[Grok-dev] Re: Is there an easy way to customize URL used for grok.REST (use suffix instead of prefix) ?

Craeg Strong cstrong at arielpartners.com
Mon Jun 2 11:00:08 EDT 2008


Martijn Faassen wrote:
> Craeg Strong wrote:
>> I would like to use simple relative URLs in my javascript like 'xml'
>>
>> But I am having trouble figuring out how to marry grok.Traverser with 
>> grok.REST.
>>
>> Can anyone provide a bread crumb for me to follow?
>
> You could see this as partitioning your resource space. Some resources 
> (you call it 'xml') are REST-only, others are non-REST.
Yes, that is exactly what I am doing.   That is a compromise position 
that is easier for command line tools like curl to deal with.

In the future I would like to try making the *same* URL support both an 
HTML View and an XML "View" via content negotiation.
That was the original vision (as I understand it) for REST, and it would 
be great if Grok made that easy to do.

I hope I could do that by having two different adapters for my 
container, one for HTML and one for REST and somehow signal to the zope3
infrastructure to dispatch to the correct one depending on whether Grok 
receives:

    Content-type: text/html

or

    Content-type: text/xml

in the Request.  The text/html would automatically use my grok.View zope 
page template to serve up HTML, and the text/xml would automatically 
delegate to my grok.REST subclass instance. 

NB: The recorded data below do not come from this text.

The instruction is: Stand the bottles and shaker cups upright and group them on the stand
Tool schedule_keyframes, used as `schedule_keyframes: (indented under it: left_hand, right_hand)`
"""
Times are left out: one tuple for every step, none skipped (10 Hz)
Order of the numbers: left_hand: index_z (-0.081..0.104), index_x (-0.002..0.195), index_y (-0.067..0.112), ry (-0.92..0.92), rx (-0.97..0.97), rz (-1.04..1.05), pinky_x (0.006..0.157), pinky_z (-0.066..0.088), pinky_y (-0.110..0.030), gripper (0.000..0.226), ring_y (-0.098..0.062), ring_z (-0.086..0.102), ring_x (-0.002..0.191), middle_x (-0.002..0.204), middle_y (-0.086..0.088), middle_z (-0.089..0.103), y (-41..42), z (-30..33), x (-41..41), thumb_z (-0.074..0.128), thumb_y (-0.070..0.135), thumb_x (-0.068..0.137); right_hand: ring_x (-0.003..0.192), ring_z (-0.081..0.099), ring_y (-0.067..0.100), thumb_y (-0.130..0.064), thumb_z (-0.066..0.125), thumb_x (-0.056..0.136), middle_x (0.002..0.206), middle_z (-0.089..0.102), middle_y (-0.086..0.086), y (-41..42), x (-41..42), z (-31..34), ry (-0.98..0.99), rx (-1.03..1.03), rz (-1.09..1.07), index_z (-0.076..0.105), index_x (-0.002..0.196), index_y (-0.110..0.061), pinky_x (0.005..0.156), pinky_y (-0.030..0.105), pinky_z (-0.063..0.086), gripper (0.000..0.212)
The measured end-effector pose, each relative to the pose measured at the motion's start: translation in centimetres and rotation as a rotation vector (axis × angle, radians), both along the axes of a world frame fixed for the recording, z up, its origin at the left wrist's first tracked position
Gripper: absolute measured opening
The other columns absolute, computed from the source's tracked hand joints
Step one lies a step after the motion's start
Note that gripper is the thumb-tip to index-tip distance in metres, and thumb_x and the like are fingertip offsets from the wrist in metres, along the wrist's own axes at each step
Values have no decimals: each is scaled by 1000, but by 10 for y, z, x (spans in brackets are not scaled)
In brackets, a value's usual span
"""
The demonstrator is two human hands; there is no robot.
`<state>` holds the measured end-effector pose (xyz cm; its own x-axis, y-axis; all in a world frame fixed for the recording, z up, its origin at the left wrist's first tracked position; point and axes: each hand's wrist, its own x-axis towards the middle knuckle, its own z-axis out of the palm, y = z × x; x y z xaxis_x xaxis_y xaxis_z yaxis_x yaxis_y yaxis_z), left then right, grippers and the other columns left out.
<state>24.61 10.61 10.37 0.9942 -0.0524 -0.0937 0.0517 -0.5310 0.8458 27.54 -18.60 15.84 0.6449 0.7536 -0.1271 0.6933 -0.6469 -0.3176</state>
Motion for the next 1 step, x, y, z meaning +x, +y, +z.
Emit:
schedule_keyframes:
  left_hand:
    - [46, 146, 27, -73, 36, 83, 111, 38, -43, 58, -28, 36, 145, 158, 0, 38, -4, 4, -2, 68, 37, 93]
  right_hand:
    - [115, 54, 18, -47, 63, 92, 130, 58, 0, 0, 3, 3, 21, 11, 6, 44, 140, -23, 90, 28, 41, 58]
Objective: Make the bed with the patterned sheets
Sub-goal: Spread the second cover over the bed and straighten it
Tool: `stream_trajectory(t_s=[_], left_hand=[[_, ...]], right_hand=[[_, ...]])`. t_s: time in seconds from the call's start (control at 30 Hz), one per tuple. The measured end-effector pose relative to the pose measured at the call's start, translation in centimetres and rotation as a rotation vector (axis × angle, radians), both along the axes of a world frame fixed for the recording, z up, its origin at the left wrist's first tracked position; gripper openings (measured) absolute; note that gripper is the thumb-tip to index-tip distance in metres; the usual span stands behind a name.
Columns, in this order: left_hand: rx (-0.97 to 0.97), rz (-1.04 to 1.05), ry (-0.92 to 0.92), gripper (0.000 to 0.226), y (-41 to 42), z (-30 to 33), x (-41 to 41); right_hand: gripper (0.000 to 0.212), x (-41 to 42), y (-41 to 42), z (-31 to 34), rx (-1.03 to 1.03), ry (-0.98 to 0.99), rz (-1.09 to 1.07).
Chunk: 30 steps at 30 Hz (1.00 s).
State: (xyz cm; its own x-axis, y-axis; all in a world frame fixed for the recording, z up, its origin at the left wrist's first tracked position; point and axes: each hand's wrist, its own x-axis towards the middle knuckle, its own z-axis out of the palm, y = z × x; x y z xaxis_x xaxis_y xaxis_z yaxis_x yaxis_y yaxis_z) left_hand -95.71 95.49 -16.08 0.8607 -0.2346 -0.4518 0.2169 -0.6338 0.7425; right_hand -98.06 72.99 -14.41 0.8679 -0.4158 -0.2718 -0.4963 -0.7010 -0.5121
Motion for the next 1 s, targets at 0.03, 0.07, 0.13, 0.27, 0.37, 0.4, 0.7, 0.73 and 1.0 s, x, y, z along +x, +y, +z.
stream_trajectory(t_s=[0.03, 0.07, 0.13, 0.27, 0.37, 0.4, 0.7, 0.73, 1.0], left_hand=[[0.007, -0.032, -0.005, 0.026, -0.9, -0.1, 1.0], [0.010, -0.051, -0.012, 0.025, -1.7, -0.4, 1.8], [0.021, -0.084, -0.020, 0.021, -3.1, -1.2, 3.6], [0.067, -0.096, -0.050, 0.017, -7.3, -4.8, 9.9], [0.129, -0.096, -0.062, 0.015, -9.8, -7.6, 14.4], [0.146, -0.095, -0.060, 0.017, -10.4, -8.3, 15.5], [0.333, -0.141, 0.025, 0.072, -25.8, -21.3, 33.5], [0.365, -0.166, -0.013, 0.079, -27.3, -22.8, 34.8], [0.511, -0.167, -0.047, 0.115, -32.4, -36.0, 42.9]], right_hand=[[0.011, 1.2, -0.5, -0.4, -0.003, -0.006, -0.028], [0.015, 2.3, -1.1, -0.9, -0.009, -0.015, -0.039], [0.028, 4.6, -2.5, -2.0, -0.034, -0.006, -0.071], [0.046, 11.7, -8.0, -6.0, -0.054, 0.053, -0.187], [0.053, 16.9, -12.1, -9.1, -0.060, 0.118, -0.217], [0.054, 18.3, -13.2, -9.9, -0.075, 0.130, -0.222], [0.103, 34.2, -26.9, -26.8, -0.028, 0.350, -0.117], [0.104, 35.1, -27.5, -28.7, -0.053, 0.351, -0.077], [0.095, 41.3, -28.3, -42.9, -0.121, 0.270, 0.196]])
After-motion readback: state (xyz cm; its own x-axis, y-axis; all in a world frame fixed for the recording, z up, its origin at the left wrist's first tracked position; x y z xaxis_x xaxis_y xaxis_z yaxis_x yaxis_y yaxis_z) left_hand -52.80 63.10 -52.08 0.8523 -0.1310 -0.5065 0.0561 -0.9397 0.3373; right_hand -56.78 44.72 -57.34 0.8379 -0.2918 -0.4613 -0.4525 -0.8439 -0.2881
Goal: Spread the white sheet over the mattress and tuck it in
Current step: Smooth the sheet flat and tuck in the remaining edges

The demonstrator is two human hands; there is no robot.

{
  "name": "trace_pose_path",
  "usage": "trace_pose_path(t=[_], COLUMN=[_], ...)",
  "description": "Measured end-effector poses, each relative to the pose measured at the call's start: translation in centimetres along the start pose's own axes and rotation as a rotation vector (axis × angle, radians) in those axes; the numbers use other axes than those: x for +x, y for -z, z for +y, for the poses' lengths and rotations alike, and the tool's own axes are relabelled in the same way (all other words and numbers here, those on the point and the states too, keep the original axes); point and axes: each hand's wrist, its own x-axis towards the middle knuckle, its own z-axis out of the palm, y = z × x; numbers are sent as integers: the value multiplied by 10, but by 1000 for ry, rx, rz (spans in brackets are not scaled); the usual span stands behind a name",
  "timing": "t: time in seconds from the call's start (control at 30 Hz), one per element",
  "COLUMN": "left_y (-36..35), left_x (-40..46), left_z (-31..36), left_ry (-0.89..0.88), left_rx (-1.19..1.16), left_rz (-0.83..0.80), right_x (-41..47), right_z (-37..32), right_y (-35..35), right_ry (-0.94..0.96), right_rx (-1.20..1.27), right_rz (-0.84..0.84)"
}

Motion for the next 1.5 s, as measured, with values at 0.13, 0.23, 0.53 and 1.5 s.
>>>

By partitioning the URL space with 'xml', I am in effect encoding the 
content type in the URL, which is a REST no-no, but a very convenient 
and I suspect widely practiced work around :-)
> You could accomplish something like this by using traversing behavior 
> (you can use a custom grok.Traverser on an interface to make this more 
> universal):
>
> class MyContainer(grok.Container):
>     def traverse(self, name):
>         if name == 'xml':
>             return ContainerXml(self)
>
> class ContainerXml(grok.Model):
>     def __init__(self, context):
>         self.context = context
>
> @grok.subscribe(ContainerXml, IBeforeTraverseEvent)
> def restSkin(obj, event):
>    ... apply the rest skin
>
> You then attach your REST view to ContainerXml, which can talk to the 
> container through its context.
Cool!   I am sorry to be so dense, but is the "...apply the rest skin" 
where I return a new instance of my grok.REST subclass?
I admit I have not yet grasped the full zen of IRESTLayer, REST, 
RESTProtocol, etc. 

That is, I am in a position I expect is common for experienced 
developers discovering a powerful new technology. 
I understand what the above classes represent in an abstract sense,
and I know that applying them in any given use case in grok should take 
only a few lines of code,
and I know that my brute force efforts are not the correct way to do it,
but I do not know the certain three lines of code that will actually 
make it work. :-)

That is another reason I want to get PyDev/Eclipse working for debugging 
my zope3/grok instance, so I can actually trace code paths to see what 
is really going on (see other email thread).
> If this pattern is common enough, we might want to abstract this whole 
> pattern out into something like a 'RelativeRestResource' or something. 
> I can imagine people would want something similar for JSON and XMLRPC 
> as well, though it's less important to keep the URL spaces separate in 
> that case.
Yes, something like that which also incorporates my other use case 
described above would be fantastic!
I am way too much of a newbie to contribute code, but can contribute the 
writing and executing of tests and documentation.